What you should do: Repeat exactly the lines below that lie between the line with "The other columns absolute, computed" and the line with "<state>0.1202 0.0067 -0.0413", counting both of those lines as part of the answer.

____

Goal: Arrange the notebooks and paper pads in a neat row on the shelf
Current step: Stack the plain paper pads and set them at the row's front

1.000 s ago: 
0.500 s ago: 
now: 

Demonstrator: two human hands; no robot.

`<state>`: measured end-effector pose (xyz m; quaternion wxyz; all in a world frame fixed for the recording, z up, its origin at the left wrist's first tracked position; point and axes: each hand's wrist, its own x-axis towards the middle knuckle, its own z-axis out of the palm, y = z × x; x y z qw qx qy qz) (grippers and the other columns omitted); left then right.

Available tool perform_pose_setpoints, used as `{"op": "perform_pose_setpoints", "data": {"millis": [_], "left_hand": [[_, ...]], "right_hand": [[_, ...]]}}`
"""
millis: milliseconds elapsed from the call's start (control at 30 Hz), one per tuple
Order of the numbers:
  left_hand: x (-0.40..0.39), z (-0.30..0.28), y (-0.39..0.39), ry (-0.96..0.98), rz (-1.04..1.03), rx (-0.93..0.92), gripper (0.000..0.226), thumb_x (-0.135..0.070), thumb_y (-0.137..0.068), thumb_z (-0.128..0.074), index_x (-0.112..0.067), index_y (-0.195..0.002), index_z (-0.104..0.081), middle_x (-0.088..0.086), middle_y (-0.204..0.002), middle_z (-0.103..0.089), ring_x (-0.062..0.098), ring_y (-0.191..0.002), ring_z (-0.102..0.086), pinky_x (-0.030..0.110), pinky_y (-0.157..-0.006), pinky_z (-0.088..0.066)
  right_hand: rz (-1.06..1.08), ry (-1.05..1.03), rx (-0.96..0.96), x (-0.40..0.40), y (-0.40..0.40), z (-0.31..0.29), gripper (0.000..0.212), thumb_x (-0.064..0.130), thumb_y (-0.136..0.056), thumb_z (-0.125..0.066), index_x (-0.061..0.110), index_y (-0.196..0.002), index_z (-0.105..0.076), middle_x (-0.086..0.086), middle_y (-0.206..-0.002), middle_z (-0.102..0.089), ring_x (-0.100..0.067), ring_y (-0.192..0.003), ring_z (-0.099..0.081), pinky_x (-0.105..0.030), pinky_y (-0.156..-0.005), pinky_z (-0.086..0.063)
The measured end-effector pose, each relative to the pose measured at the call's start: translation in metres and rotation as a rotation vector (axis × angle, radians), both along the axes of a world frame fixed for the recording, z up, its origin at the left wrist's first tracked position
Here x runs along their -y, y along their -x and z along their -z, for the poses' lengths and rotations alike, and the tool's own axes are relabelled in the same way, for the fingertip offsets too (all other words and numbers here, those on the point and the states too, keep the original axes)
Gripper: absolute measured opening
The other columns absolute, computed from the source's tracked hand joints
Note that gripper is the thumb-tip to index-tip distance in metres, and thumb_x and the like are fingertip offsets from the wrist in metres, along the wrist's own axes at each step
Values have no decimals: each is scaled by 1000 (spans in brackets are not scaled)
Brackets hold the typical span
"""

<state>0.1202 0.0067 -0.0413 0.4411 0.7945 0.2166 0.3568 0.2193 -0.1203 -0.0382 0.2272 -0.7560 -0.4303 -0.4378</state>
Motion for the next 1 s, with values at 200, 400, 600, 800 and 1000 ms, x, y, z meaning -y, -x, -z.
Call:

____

Exercise output:
The other columns absolute, computed from the source's tracked hand joints
Note that gripper is the thumb-tip to index-tip distance in metres, and thumb_x and the like are fingertip offsets from the wrist in metres, along the wrist's own axes at each step
Values have no decimals: each is scaled by 1000 (spans in brackets are not scaled)
Brackets hold the typical span
"""

<state>0.1202 0.0067 -0.0413 0.4411 0.7945 0.2166 0.3568 0.2193 -0.1203 -0.0382 0.2272 -0.7560 -0.4303 -0.4378</state>

With that, the answer is complete.